Right in my backyard!
I wrote about beeches a little while ago. I was walking around the yard to see what was coming up and I came upon a little tree we planted 3 years ago with leaves still attached. Head slap. I had completely forgotten that the nursery woman said it may be some kind of beech. It didn't have an ID tag on it when we bought it so we didn't know what it was. But, it has the same gray trunk though darker than the Fagus grandifolia or americana and the same characteristic retaining of leaves all through winter. All the time I was wishing we had a beech - we already had one! Actually we now have two as we planted a copper beech Fagus sylvatica pendula purpurea which was leafless when we bought it in a plant sale late in the fall.

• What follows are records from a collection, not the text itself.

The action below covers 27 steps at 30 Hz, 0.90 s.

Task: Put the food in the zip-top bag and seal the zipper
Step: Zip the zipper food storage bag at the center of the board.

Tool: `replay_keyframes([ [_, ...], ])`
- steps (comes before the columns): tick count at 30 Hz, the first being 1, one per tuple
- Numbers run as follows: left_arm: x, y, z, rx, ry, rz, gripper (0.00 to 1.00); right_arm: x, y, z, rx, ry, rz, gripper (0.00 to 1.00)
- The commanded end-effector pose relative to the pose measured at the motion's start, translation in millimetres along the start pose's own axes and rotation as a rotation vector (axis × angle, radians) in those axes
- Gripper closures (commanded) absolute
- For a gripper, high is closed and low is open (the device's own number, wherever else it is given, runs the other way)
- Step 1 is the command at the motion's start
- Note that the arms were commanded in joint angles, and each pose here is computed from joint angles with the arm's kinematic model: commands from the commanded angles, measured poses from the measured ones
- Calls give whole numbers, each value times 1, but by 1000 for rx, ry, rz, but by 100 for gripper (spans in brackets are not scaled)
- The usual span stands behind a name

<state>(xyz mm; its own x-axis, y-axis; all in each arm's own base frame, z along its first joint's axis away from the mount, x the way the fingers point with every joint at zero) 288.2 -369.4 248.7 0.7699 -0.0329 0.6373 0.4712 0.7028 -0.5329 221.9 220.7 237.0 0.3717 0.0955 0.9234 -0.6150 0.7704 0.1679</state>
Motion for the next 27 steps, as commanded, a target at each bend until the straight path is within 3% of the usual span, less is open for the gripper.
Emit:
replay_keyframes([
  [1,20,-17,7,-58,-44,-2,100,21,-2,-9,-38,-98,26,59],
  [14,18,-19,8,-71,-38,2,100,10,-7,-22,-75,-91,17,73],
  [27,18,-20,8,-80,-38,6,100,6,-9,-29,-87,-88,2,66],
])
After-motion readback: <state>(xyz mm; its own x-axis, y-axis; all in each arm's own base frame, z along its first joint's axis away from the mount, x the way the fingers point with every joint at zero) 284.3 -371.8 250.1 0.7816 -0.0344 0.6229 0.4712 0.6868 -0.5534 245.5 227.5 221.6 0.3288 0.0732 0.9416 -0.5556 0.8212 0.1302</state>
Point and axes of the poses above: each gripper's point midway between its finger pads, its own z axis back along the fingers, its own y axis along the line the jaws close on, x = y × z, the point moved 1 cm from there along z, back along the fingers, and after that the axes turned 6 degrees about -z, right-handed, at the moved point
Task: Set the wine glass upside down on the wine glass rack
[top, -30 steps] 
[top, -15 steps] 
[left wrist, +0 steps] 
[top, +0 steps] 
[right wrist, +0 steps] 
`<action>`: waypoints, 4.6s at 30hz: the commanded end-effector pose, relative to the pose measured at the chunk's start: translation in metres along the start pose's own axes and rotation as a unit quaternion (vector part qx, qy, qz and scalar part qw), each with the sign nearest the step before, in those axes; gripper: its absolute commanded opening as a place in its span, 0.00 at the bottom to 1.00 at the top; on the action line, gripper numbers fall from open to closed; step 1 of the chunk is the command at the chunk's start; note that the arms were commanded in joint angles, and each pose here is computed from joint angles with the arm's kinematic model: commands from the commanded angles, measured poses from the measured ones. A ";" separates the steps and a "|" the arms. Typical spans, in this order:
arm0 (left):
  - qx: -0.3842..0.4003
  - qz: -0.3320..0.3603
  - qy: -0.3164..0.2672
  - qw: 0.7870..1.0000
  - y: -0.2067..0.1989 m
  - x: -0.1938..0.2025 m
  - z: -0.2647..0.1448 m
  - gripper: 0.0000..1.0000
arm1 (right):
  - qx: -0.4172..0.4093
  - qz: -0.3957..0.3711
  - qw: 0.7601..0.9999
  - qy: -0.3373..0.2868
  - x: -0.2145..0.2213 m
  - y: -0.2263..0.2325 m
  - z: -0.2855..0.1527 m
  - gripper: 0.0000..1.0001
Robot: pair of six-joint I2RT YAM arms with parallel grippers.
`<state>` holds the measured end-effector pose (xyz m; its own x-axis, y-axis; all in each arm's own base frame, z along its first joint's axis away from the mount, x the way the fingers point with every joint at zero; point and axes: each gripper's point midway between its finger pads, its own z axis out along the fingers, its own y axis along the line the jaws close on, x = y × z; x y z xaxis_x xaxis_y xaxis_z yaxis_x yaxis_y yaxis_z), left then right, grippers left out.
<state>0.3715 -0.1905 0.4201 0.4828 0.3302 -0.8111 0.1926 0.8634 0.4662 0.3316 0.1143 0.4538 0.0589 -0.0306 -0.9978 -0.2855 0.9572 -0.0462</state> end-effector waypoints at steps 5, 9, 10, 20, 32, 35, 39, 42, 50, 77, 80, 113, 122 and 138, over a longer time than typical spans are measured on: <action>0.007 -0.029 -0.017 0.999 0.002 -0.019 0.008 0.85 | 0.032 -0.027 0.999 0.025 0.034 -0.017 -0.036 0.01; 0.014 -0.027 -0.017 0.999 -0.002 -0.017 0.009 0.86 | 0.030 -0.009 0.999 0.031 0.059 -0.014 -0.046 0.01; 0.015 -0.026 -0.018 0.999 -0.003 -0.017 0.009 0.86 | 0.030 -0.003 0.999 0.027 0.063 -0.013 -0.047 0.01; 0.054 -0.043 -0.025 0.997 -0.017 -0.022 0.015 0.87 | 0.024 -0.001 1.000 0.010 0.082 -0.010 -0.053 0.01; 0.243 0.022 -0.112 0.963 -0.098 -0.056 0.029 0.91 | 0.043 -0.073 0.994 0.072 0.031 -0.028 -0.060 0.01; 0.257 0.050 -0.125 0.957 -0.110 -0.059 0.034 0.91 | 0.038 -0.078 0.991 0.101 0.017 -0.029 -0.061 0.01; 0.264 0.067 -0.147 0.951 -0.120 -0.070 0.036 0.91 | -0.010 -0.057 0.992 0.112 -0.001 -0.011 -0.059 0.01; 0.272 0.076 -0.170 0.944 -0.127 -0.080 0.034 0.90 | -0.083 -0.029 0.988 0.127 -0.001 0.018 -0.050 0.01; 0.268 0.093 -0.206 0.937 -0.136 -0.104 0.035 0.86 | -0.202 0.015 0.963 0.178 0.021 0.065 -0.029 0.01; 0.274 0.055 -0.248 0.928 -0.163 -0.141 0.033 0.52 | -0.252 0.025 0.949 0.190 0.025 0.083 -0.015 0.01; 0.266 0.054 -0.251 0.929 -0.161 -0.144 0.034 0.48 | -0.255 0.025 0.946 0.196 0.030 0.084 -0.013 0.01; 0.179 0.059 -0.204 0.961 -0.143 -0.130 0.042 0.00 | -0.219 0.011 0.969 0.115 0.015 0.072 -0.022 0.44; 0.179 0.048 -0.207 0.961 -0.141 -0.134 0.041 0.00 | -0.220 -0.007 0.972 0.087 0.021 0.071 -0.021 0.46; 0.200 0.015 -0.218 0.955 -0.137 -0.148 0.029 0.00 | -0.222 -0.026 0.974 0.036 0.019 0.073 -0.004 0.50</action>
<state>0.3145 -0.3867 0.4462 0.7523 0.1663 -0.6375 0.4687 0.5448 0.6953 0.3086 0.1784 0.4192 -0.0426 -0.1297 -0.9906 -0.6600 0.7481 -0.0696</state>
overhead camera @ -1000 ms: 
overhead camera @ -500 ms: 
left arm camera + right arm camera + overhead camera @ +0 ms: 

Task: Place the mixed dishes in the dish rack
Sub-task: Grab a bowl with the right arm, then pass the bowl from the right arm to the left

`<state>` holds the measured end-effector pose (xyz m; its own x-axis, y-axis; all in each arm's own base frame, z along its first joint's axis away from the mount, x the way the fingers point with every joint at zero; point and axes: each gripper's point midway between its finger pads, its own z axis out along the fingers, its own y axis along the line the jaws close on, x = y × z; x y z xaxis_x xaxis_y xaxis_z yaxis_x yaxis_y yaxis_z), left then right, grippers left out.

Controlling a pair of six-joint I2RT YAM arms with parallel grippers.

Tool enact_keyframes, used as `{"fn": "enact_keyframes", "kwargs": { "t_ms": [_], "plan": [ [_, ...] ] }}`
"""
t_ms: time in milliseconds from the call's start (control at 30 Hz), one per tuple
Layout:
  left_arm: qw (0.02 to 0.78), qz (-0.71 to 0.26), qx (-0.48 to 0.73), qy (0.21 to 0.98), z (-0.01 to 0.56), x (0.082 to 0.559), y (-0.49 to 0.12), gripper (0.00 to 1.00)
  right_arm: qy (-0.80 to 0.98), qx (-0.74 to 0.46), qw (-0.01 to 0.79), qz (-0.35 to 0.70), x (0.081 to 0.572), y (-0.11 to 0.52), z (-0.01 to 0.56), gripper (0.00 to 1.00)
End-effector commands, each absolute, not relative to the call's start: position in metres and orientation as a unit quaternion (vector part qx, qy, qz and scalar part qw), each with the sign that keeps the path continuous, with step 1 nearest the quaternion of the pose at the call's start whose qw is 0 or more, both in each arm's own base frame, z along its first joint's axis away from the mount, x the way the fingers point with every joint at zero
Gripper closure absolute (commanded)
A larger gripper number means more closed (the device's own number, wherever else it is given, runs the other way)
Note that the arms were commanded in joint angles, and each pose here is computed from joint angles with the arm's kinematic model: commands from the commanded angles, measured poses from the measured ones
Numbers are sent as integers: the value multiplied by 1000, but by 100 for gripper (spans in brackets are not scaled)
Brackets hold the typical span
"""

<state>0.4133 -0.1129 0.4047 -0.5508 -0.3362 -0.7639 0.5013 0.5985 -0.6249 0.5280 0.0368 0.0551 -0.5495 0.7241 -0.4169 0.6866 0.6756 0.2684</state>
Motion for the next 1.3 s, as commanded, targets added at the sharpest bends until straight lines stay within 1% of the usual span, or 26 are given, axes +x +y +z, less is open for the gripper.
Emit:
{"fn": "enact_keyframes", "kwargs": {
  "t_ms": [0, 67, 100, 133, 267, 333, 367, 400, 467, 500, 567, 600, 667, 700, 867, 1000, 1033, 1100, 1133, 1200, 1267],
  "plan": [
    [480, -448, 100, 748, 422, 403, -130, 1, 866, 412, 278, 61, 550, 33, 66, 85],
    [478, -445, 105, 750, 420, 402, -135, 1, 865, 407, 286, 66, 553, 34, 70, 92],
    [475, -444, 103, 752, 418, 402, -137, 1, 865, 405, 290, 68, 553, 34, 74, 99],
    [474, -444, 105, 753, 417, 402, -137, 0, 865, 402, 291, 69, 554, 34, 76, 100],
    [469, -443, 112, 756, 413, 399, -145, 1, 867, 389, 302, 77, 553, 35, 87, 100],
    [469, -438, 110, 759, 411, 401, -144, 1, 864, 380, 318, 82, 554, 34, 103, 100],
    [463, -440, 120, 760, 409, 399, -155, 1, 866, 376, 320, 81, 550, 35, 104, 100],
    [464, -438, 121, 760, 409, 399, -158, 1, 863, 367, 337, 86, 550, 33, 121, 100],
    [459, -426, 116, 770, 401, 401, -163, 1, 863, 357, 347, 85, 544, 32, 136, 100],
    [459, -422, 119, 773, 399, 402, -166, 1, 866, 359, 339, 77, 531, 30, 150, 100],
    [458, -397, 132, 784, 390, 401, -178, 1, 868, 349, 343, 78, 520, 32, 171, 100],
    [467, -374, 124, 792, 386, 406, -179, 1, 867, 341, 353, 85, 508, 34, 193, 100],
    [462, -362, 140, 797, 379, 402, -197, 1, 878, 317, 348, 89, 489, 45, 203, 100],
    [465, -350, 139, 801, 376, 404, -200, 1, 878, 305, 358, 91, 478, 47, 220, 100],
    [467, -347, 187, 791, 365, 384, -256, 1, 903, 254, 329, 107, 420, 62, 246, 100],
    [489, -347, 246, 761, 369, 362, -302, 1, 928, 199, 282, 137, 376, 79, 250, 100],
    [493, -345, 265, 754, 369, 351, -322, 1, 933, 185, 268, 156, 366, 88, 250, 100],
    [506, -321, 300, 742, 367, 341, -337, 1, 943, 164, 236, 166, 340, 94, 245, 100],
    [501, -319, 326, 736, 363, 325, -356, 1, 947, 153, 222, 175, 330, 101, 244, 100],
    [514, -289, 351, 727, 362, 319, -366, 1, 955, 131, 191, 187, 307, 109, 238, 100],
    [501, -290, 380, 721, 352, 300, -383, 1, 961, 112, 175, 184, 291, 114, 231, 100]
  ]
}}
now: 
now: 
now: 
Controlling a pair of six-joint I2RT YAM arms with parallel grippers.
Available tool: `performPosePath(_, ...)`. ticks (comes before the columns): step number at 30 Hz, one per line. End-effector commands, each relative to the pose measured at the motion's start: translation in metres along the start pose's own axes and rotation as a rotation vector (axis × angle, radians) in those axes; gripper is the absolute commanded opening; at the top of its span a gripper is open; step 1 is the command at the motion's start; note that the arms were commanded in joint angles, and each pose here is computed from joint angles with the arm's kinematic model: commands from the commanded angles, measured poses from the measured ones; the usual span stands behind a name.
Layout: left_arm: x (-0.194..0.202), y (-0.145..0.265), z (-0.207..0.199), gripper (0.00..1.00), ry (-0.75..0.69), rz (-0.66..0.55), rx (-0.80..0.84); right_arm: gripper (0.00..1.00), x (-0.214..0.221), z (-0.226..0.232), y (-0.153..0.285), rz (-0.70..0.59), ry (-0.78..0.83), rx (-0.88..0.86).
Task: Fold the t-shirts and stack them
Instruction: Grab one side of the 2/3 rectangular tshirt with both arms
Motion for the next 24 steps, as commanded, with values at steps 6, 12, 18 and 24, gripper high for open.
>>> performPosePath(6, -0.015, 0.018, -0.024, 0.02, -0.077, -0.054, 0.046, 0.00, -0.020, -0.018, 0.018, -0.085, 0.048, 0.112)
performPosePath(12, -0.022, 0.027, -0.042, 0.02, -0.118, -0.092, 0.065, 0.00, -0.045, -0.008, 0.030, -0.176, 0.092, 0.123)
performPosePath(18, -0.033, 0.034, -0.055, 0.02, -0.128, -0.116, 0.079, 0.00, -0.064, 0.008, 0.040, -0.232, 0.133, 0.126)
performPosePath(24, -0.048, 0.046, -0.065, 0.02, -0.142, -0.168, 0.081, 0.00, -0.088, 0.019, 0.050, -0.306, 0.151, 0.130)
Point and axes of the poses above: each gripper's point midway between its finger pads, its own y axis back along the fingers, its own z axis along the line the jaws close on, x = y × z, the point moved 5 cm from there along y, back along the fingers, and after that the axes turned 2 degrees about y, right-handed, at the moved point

The leaves are darker tan almost a light sienna in color and round in shape. I looked it up in my botanical book and it's most likely a Fagus sylvatica, the common or European beech with a subheading of rotundifolia descriptive of the round leaves. The books says it has strong upright growth but the tree remains stunted and has grown only 2 or 3 feet in the years we've had it in ground. I wonder if this is a dwarf form? I was attracted to the tree by the small round leaves which are only 1 to 2 inches in diameter at most and the compact form. I wonder why it's so easy to overlook something in front of your nose. I need to be more observant.